There is a large mucous gland under the tongue that supplies saliva to the mouth. Anything that comes into contact with this gland is absorbed into its capillaries, then into the veins of the face. This gives medication a direct path to the bloodstream.

When medicine is swallowed instead, it has to survive the intestinal tract – bile, stomach acid, liver metabolism, etc. Our digestive system is hostile by design. Its entire purpose is to break down and filter food, and that sometimes works against us when it comes to medication.

The disadvantages of sublingual administration is that it can be too sudden and erratic. If you swallow a pill, a pharmacist knows roughly how long it will take to break down, and once you swallow it, you can’t affect that at all – you can’t make it break down any faster or slower, so there’s a level of predictability there.

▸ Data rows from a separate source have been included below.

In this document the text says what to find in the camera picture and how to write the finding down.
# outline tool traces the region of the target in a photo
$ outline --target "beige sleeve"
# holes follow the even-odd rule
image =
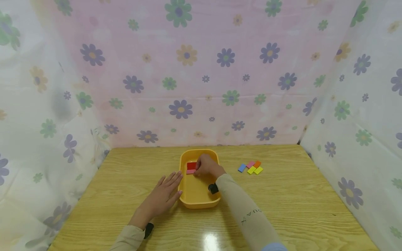
[[[109,251],[136,251],[144,236],[145,231],[135,226],[125,226]]]
[[[218,177],[216,185],[252,251],[261,251],[270,243],[281,243],[264,213],[229,174]]]

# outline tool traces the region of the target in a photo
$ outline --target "pink block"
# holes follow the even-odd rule
[[[246,166],[248,169],[250,169],[250,167],[252,167],[255,164],[254,161],[250,161]]]
[[[193,174],[195,172],[195,169],[187,170],[186,174]]]

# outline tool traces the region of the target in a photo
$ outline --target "plastic tray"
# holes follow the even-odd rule
[[[219,164],[218,155],[210,149],[195,149],[185,151],[180,157],[179,169],[183,173],[183,179],[178,186],[183,193],[180,196],[184,206],[191,209],[211,208],[218,204],[221,194],[211,194],[208,190],[210,184],[215,183],[212,176],[195,177],[193,174],[186,174],[187,162],[197,162],[201,154],[208,154]]]

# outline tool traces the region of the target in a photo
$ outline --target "red block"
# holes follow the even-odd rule
[[[197,162],[187,162],[187,170],[195,170]]]

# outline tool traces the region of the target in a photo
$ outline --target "hand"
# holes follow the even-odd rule
[[[151,219],[169,210],[183,193],[178,191],[170,198],[170,194],[177,190],[182,178],[181,171],[172,172],[166,179],[162,176],[152,192],[137,208],[128,225],[143,230]]]
[[[225,169],[218,165],[208,154],[201,154],[195,165],[194,176],[211,174],[215,179],[225,174]]]

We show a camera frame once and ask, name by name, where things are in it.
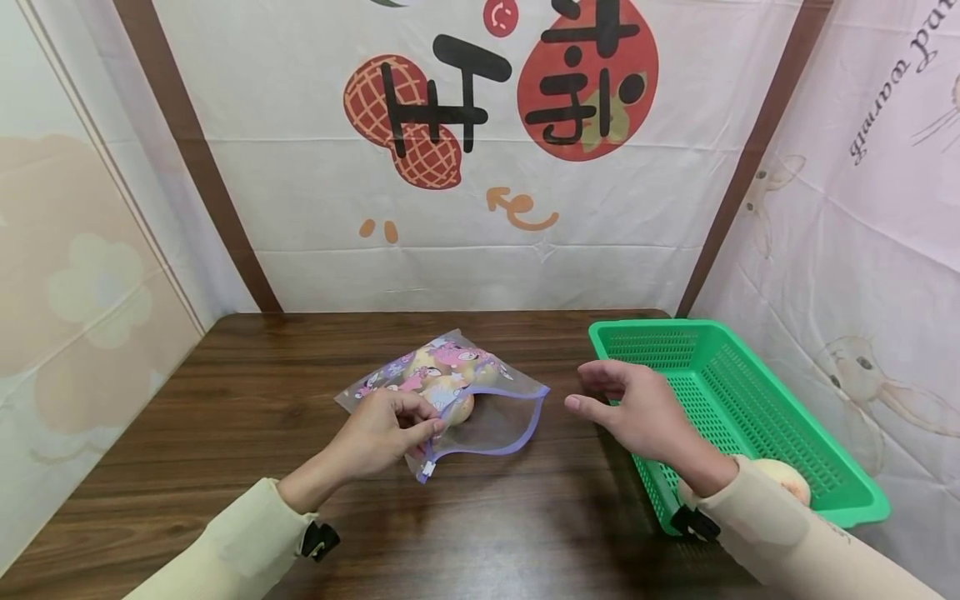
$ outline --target clear plastic bag
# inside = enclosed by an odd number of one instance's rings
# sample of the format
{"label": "clear plastic bag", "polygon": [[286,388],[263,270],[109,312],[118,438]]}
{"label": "clear plastic bag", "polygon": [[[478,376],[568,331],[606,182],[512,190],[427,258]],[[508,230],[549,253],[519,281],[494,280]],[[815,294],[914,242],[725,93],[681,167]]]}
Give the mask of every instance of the clear plastic bag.
{"label": "clear plastic bag", "polygon": [[477,348],[460,329],[397,358],[337,395],[353,412],[380,388],[415,392],[440,411],[446,430],[426,445],[422,460],[407,456],[421,483],[453,452],[504,455],[520,450],[540,420],[549,388]]}

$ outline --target tabletop
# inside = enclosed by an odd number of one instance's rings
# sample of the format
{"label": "tabletop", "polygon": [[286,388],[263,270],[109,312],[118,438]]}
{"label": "tabletop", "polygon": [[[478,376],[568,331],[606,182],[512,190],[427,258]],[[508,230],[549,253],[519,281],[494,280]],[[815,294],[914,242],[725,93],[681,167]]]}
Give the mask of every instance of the tabletop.
{"label": "tabletop", "polygon": [[714,544],[659,528],[630,455],[566,412],[587,328],[659,311],[233,315],[216,323],[0,580],[0,597],[121,598],[263,476],[347,419],[333,397],[450,329],[551,388],[510,456],[403,464],[321,508],[342,544],[273,599],[767,598]]}

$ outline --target pink cartoon pattern
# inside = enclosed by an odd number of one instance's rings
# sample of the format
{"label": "pink cartoon pattern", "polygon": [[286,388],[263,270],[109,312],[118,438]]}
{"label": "pink cartoon pattern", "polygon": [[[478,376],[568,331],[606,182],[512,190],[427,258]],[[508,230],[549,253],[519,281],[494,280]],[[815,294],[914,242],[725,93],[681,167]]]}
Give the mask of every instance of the pink cartoon pattern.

In contrast, holding a pill under your tongue can be awkward (opposed to a pill that you swallow in about one second), and just moving your mouth different ways, or drinking something, can dramatically affect how the sublingual medication is absorbed.

Why I Looked It Up

I was taking a Vitamin B12 supplement which was dissolved under the tongue. I had done this with other medications before, but suddenly wondered why.